Noise exposure induced only a slight OHC loss in both CMV+ and CMV− groups. Mean total OHC loss was 101.3 ± 11.6 cells for CMV− animals and 80.9 ± 10.2 in the CMV+ group. Additionally, OHC loss was analyzed separately for the basal and medial apical cochlear regions. For the basal area (above 10 kHz), mean OHC loss was 30.9 ± 5.0 in the CMV− group and 36.1 ± 3.5 in the CMV+ group. Accordingly, mean cell loss for the medial/apical region of the organ of Corti (below 10 kHz) was 70.4 ± 10.5 for CMV− animals and 44.8 ± 10.4 for CMV+ animals [Figure 2]. No statistically significant differences have been detected between the two groups for the total loss of OHC over the entire length of the organ of Corti (P = 0.237) as well as for the separate analysis of the basal OC region (P = 0.431) or the medial/apical OC region (P = 0.107), respectively.{Figure 2}

 DISCUSSION



The present study investigated in how far CMV seropositivity represents a risk factor for an increasing susceptibility to SNHL induced by acoustic injury in adult guinea pigs without apparent auditory anomalies. The data show an increased shift in auditory thresholds in seropositive animals compared to a seronegative control group, which was significant at high frequencies. Interestingly, differences in threshold shift are not correlated with OHC loss between the experimental groups.

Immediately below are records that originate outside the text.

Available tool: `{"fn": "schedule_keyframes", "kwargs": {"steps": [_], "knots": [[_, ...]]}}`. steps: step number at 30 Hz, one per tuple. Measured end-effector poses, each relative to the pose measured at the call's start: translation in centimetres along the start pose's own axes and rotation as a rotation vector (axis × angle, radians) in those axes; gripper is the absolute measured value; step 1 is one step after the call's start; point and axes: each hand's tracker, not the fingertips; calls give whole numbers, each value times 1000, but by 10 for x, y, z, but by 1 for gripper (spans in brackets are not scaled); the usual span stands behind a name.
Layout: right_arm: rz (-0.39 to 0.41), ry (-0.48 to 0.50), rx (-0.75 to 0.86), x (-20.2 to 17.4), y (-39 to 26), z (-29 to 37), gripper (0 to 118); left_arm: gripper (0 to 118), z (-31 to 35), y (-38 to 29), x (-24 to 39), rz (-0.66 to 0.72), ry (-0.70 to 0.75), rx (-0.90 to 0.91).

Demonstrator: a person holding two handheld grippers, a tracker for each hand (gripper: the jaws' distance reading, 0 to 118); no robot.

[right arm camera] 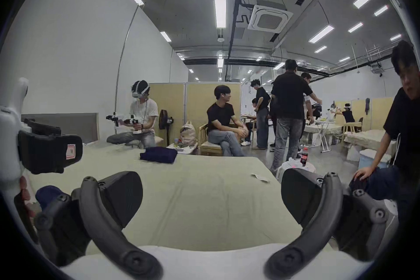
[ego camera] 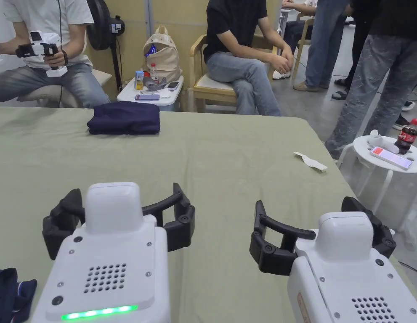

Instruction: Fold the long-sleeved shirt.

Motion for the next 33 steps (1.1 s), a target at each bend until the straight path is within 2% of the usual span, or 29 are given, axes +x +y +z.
{"fn": "schedule_keyframes", "kwargs": {"steps": [2,6,11,19,27,33], "knots": [[-3,3,-8,1,0,0,118,118,2,-4,-6,30,-19,69],[15,-4,-11,1,-2,1,118,118,-7,-2,-6,-3,27,-43],[-4,-11,-3,3,-1,2,118,118,-7,0,-10,-25,-32,-59],[9,-16,-13,-1,-1,1,118,118,-5,2,-8,-42,-6,-51],[-2,-6,-27,-5,1,-4,118,118,-10,4,-10,6,-41,-108],[-18,-10,-39,-3,1,-5,118,118,-8,1,0,-66,-68,-140]]}}
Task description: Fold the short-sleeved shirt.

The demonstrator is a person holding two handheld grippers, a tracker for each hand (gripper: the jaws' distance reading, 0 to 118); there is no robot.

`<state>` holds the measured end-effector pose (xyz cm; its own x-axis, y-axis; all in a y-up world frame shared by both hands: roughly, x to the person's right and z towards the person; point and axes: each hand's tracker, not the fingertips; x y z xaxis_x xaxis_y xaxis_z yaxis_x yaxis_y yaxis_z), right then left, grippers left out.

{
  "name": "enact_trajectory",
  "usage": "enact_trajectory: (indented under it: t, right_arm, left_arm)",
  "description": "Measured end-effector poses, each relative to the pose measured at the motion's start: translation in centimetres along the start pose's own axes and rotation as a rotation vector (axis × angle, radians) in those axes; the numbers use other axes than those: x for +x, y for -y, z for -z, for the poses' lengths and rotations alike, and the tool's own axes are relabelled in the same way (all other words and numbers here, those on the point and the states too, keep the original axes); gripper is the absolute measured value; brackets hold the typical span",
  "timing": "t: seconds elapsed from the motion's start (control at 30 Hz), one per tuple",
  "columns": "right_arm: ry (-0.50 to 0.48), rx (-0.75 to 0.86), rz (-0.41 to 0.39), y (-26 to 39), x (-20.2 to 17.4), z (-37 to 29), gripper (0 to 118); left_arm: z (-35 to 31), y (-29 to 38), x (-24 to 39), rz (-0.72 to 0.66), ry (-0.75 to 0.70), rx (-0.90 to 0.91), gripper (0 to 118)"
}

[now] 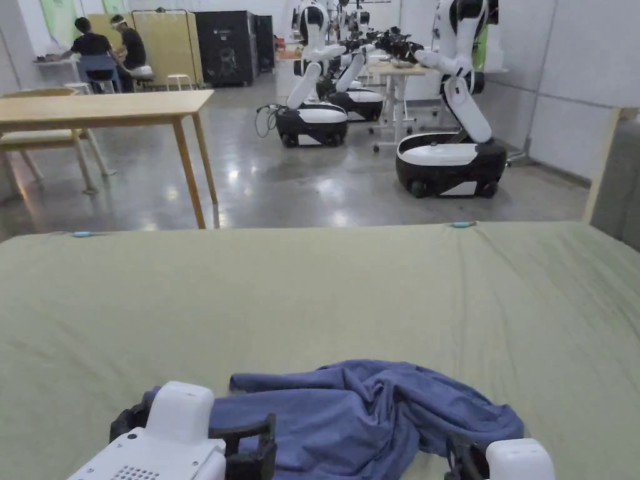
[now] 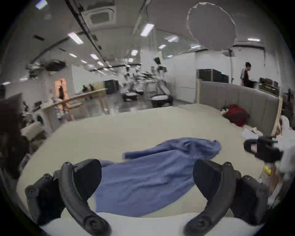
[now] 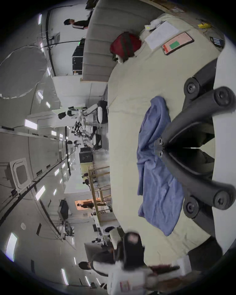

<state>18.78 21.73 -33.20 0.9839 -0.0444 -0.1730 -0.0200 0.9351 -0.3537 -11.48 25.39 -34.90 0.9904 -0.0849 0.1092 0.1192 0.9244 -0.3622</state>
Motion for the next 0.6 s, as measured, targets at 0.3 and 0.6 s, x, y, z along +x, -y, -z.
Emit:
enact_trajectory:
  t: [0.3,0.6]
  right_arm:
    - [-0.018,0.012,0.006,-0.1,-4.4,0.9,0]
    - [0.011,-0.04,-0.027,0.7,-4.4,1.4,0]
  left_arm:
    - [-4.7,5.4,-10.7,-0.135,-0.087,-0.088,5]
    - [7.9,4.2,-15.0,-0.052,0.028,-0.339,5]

Generally, there is a discrepancy between OHC loss and the amount of hearing loss of both groups in the present experiments and OHC loss alone does not sufficiently explain the shifts in auditory thresholds, which is in line with earlier studies.[30] Therefore, other targets which are possibly responsible for the increased noise-induced hearing loss (NIHL) in seropositive animals have to be taken into account. Studies in the periphery of the auditory system, that is, the cochlea, have shown morphologic changes of SGNs, the SV (including loss of endocochlear potential), supporting cells (SC), fibrocytes of the spiral ligament and spiral limbus, as well as of the OHC stereocilia after noise exposure, which could additionally contribute to auditory threshold increase.[31],[32] These structures could also be identified as target structures of pathologic processes after congenital or adult CMV infection.[6],[33] Degeneration of neural structures has been described as well, including loss of synaptic connectivity between inner hair cells and SGNs, followed by subsequent cell death within the auditory nerve.[34]

The described noise-induced cochlear injury is often accompanied or followed by profound immune responses and inflammatory reactions. NIHL induces calcium upregulation due to neuronal hyperexcitation in sensory structures which is followed by cellular stress (formation of reactive oxygen species and free radicals, excitotoxicity) in several cochlear tissue including OHCs, SV, and SGNs.[35],[36] Moreover, an upregulation of stress signaling molecules has been demonstrated in the cochlea, presumably representing a positive feedback loop for additional and long-lasting calcium uptake leading to sustained toxic calcium levels in the cells. Proinflammatory mediators such as tumor necrosis factor alpha (TNF-α) and transient receptor potential vanilloid 1 (TRPV1) seem to be responsible for sustained calcium influx and were shown to be upregulated after NIHL[37],[38] and could lead to inflammation and apoptosis in target tissue.[39] Immune responses and activation of inflammatory cytokines are proposed to play a significant role in the auditory system and have been detected throughout the entire cochlea.[30],[40],[41] Their activation during cochlear pathologies, including NIHL and subsequent energy deficiency due to overexcitation and reduced blood flow, has been demonstrated in several studies, whereby interleukins (e.g., IL-1β, IL-6) and TNF-α upregulation were predominantly involved. The effects were particularly present within the SV and neural cochlear tissue (SGN and supporting structures).[41],[42],[43],[44]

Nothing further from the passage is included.